The motto, I believe, is from Oliver Wendell Holmes, Senior, not to be confused with Oliver Wendell Holmes, Junior. That is to say, the doctor and author of The Autocrat of the Breakfast-Table, and not the jurisprude. My mama, who was the daughter of Oliver Wilbur Holmes (and the illustrious Annie Graham!) liked to quote it. Now, she was a nurse, indeed a ward matron, and knew whereof she spoke. Avoid medication, she advised, and moreover:

“Never put anything in your ear smaller than your elbow.”

She had other bonmots, but they were more eccentric. The general purport was, leave well enough alone, and be patient in waiting for the heat death of the universe.

Another word for this is, “conservative.” As I have pointed out myself, the more one knows about a subject, the more conservative one becomes towards it. Conversely, the less one knows, the more liberal he becomes, and inclined to embrace “progress” and “reforms.” Even a Communist may prove a very conservative stamp collector, once he learns something about philately. It’s only economics he knows nothing about.

This is a universal principle. Everyone knows something about something, and is very backward on that which he knows. The one exception may be journalists, who know nothing about anything, and are therefore liberal all round.
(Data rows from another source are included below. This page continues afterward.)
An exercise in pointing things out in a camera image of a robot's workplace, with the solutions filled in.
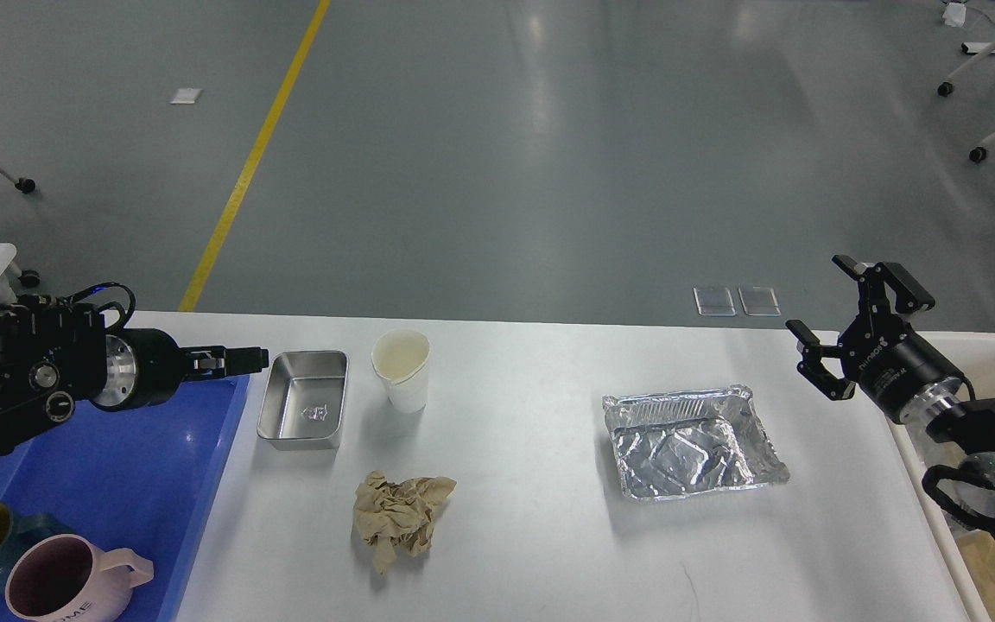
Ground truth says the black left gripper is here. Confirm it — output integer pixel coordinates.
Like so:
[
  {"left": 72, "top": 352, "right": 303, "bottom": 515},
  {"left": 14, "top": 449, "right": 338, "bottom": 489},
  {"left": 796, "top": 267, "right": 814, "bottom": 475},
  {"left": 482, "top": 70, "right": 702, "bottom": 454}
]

Now, what has this to do with Welshmen? Very little, I suspect. But it is Saint David’s Day (a.k.a. St Taffy’s) though the fact isn’t mentioned in my Saint Andrew’s Missal. And here I am in your presence again, after an unwanted holiday, during which I passed through the various rings of cybernetic hell. I promised to be back by the first of March, and here I am with dragons: Bwahaha!

I will take the Dydd Gŵyl Dewi for a name day, though truth to tell, I was not named for a Cymri, but for King David of Alba, in the 800th year of his decease. (I would mention the Psalmist, but have no dates.) Everyone should have a name day, which is why it is so important to name your children after Christian saints, not stars of stage and screen. Too, one should try to spell them properly, in at least one language.

And everyone should be allowed some self-indulgence on his name day.

Truth to tell: I’m a little dazed after my recent experience of this world in which, “everything is changing.” Hence the incoherence of my philosophy today (with apologies to Al-Ghazali). But my main point stands, and pray for all the fishes.